CS 5293 Spring 20

Logo

This is the web page for Text Analytics at the University of Oklahoma.

View the Project on GitHub oudalab/cs5293sp20

Syllabus CS 5293

Text Analytics (Spring 2020)

Class hours: Tuesday/Thursday 9:00 - 10:15am
Location: Dale Hall Tower, 0104

Instructors

Dr. Christan Grant

Teaching Assistant

Keerti Banweer

Grader

MG Hirsch


Note: Any email messages to the professors or teaching assistants must include cs5293 in the subject line. Any email without this string in the subject line will likely be filtered as junk.


External Tutors

The William Kerber Teaching Scholars will be available for questions during the times listed below. Note that these assistants can provide general help with programming, compiling and editing, but will not know about the class projects. All of their office hours will be held in DEH 115.

Melissa Wilson, Nathan Huffman, Jennifer Pham are available at the following times:

Day Times
Mondays 9:30a - 3p
Tuesdays 9:30a - 12p
12:30p - 4p
Wednesdays 9:30a - 3p  
Thursdays 9:30a - 12p
12:30p - 3:00p
Fridays 12:30p - 2:30p

Prerequisites

Students must have a working understanding of statistics and data structures, in addition to a select set of software skills. The prerequisite courses/skills are listed here: - Statistics: MATH 4743 or MATH 4753 or ISE 3293 or ISE 5013 - Data Structures/Discrete Structures: CS 5005 or CS 2413 and CS 2813 - Software skills: Students should be well versed in Java and/or C++ and also familiar with at least one scripting language such as Python. Students should also be comfortable working with the GNU/Linux command line.

Undergraduate students with a 3.5 GPA or higher may enroll with permission from the instructor.

Course Description

Text Analytics are the methods and techniques used to extract useful knowledge from text to support decision making. This field includes a collection of research from the natural language processing, databases, data mining, and machine learning communities. The aim of this course is to be a primer for text analytics theory and practice. After taking this course, students will have an understanding of how to independently obtain, parse, and analyze textual information for organizations that want to extract valuable insights.

Topics discussed in the course include: obtaining data sets, understanding data formats, duplicate detection, cleaning data sets, tagging, indexing and search, evaluating algorithms, classification, clustering, topic modeling and entity resolution. Time permitting, we may discuss advanced topic such as relation extraction, slot filling, knowledge graphs, knowledge base construction, the semantic web, question answering or other cutting-edge topics.

Lectures will be a mix of traditional lectures, class discussions, videos and other activities.

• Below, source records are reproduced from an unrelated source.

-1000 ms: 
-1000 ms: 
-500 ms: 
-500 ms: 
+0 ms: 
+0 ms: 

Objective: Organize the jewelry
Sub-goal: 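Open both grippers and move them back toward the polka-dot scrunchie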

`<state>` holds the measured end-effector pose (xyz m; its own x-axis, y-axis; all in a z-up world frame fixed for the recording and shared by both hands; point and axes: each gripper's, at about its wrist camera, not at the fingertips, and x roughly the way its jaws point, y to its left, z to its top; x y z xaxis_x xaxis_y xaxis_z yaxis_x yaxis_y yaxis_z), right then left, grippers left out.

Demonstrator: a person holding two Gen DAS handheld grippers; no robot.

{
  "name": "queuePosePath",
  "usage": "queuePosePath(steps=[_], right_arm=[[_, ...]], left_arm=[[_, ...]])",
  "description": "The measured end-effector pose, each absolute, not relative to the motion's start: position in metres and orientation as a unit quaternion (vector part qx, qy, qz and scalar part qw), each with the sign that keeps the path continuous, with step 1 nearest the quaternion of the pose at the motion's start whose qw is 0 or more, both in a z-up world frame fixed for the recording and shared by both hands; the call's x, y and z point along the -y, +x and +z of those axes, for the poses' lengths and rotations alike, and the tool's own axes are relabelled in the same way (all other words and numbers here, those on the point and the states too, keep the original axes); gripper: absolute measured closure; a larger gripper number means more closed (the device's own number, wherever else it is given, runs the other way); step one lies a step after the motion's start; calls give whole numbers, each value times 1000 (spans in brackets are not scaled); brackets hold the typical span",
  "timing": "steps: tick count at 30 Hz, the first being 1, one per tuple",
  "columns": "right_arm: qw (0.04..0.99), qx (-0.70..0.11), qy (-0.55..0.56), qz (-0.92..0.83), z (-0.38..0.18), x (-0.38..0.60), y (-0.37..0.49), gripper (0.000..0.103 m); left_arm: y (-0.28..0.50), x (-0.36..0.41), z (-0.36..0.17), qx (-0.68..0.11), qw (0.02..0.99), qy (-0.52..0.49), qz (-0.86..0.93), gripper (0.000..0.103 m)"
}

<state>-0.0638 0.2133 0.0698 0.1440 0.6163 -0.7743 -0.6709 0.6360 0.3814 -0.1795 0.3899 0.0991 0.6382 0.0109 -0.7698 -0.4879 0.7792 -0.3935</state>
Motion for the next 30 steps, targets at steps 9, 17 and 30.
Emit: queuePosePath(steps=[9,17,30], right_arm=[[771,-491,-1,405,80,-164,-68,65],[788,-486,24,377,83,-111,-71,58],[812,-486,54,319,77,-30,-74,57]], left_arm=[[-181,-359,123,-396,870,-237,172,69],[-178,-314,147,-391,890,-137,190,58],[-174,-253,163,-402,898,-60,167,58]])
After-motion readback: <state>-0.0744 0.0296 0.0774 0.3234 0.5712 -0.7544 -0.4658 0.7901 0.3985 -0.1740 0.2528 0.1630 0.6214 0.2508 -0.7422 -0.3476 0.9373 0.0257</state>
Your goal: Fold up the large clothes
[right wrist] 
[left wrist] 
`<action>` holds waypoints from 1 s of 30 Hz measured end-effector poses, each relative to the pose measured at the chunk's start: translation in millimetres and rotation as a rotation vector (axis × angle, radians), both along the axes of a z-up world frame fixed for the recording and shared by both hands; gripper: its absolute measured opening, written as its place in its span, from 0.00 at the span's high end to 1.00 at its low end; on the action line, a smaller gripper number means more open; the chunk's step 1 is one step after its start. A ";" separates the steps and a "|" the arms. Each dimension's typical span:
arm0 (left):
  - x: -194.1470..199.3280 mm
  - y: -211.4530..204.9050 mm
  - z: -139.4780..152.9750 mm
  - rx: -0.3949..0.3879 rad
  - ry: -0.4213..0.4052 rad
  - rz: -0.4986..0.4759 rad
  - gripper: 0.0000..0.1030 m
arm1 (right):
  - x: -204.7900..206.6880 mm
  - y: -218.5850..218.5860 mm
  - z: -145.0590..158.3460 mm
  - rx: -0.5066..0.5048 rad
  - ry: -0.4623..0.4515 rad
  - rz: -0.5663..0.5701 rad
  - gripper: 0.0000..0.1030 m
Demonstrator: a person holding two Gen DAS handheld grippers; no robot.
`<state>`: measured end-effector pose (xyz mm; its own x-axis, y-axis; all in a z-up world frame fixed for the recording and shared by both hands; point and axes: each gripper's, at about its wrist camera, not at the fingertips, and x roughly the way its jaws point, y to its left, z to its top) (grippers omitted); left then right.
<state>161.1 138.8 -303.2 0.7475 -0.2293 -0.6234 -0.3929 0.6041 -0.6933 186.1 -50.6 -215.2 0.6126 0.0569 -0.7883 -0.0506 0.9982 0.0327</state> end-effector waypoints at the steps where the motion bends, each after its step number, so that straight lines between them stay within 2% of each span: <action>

Participation is required to get the most out of the class.

Learning Management System

We will use the Canvas learning system. This course website can be reached through canvas.ou.edu. Please check this system regularly to keep informed of all announcements, updates, and changes. Important course information will also be distributed through the course website.

Course Materials

Required Textbooks:

Computer Accounts and Software

Increasingly, software is developed and executed in “the cloud”. This semester the class will make heavy use of a popular cloud infrastructure. Students will be able to deploy virtual machines with various configurations, on the fly. Credentials for using this infrastructure will be distributed after the first week of class. For questions and issues using this software, students should use the in-class discussion board. All students enrolled in class should also have a CS account and access to a Linux-based systems in the CS department. For most computer science students, an account will be automatically created. All code written for this course MUST run using the compilers or interpreters that will be specified for the assignments. It is your responsibility to ensure that your code runs on these systems. For compatibility reasons, we recommend developing and testing on a Linux-based machine.

Course Policies

Proper Academic Conduct

Grading

Points for this class will come from a variety of sources. The different components are weighted as follows:

  Percentage
Quizzes 25%
Assignments 37%
Projects 38%
  100%

Materials will be posted and grades will be posted through the Canvas online platform and or the course website. In-class students will be allowed one unexcused absence. Assignments and quizzes on that days will not be counted towards their final grade.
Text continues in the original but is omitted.